@johnvinod | March 10, 2021
Recently a scandal came to light posthumously, which involved a renowned evangelical leader, respected as a great Christian apologist. Thousands of his fans were shocked that he had succumbed to his sexual and other temptations. He is, however, not the first and will not be the last of Christian “celebrity” leaders who abused their position, power, and gifts for selfish gains. If you have been reading the gospels during this Lenten season, you must have noticed that the first three gospels narrate Jesus Christ’s temptations. But what were these temptations about?
The first temptation according to Matthew is:
Then Jesus was led up by the Spirit into the wilderness to be tempted by the devil. He fasted forty days and forty nights, and afterwards he was famished. The tempter came and said to him, “If you are the Son of God, command these stones to become loaves of bread.” But he answered, “It is written,
‘One does not live by bread alone,
but by every word that comes from the mouth of God’” (Matthew 4: 1-3 NRSV).
This is basically devil’s first attempt at provoking Jesus to use his gifts and powers for his own self-gratification. Jesus had not started his ministry yet. He has not called anyone to follow him yet.
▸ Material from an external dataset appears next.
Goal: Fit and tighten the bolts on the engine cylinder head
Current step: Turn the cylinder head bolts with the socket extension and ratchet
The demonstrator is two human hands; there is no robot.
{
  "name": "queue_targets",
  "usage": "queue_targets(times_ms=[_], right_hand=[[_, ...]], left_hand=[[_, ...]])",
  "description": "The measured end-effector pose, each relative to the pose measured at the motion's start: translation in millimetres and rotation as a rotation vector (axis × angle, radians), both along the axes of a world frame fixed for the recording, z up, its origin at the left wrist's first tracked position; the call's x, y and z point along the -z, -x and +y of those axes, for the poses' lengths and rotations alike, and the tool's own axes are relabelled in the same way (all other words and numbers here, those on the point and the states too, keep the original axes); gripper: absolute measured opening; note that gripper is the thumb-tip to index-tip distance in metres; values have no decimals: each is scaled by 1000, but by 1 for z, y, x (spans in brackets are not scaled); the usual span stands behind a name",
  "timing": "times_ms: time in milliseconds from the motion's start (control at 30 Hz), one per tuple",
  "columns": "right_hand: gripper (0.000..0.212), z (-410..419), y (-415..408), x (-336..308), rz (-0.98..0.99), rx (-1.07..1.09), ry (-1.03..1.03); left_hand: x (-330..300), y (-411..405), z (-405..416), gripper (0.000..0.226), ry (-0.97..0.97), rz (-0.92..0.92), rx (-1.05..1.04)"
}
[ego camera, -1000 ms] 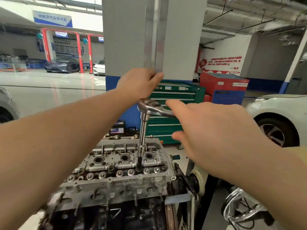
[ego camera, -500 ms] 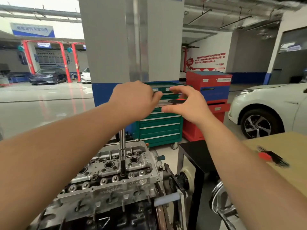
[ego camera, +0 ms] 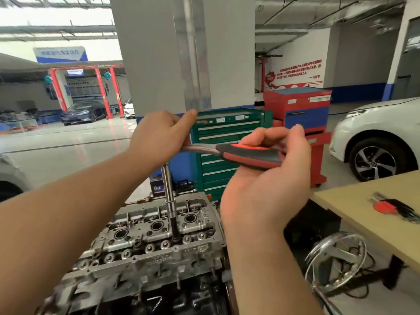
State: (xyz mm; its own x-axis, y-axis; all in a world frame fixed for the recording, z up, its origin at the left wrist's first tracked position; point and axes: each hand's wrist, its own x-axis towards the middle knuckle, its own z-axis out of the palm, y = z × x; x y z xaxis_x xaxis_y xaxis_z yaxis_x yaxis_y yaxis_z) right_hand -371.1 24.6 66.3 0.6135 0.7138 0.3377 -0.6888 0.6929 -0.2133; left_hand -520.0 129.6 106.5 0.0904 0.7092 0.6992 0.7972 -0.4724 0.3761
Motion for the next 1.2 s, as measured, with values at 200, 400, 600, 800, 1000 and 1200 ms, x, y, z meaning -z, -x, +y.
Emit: queue_targets(times_ms=[200,400,600,800,1000,1200], right_hand=[[37,107,-36,-26,335,-539,230],[39,33,-19,-17,214,-398,-6],[26,-27,51,-1,-105,173,-108],[36,84,-25,-15,211,-400,54],[29,37,-30,8,169,-278,-59],[27,-13,25,21,-76,58,-245]], left_hand=[[23,-8,-16,73,-271,447,-360],[9,-4,5,66,-38,133,-80],[14,15,-3,58,75,-138,341],[27,-9,-21,55,-296,340,-412],[26,-24,1,56,-274,237,-234],[28,10,-5,54,-121,-123,255]])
He has not performed any healing, sign, or miracle yet. But Jesus knew who he essentially was and what it implied. Even Satan knew what powers he possessed as the Son of God. Therefore, he wished that Jesus would utilize his inherent powers and gifts for selfish reasons and parade them for his glory rather than seeking and serving God’s purpose and mission on earth.
Since we are tempted daily in our lives, you may have noticed that most of us are seldom tempted much in the areas where we are the weakest and quite vulnerable to succumb to the temptations. Instead, we are often tempted in the areas of our strengths and where we think we are in control of our gifts, talents, and powers. William Barclay, in his commentary on Matthew’s Gospel, brilliantly put it:
We must always remember that again and again we are tempted through our gifts. The person who is gifted with charm will be tempted to use that charm “to get away with anything.” The person who is gifted with the power of words will be tempted to use his command of words to produce glib excuses to justify his own conduct. The person with a vivid and sensitive imagination will undergo agonies of temptation that a more stolid person will never experience. The person with great gifts of mind will be tempted to use these gifts for himself and not for others, to become the master and not the servant of men. It is the grim fact of temptation that it is just where we are strongest that we must be forever on the watch. (https://www.studylight.org/commentaries/eng/dsb/matthew-4.html)
As we read about mighty men and women fall from grace, we are reminded that Jesus Christ was the mightiest of all. And Jesus bared his innermost struggles with his disciples sharing all that he went through and how he overcame it setting an example for his followers.
Today, let us recall all the areas in which God has gifted us. What are our positions of power? Where are we strong? Which are the spheres where we could exert power or influence over others? And as we recall these, let us also be humble to recognize that we are predisposed to easily give into the temptation of using our gifts, abilities, strengths, talents, positions, and powers, for purposes that are base and utterly selfish. They can easily make us susceptible to utilize them for less than godly purposes. As we take an inventory of our own inclinations, let us ask God for the grace to take preventive measures and actively learn from the example of Jesus Christ. Amen.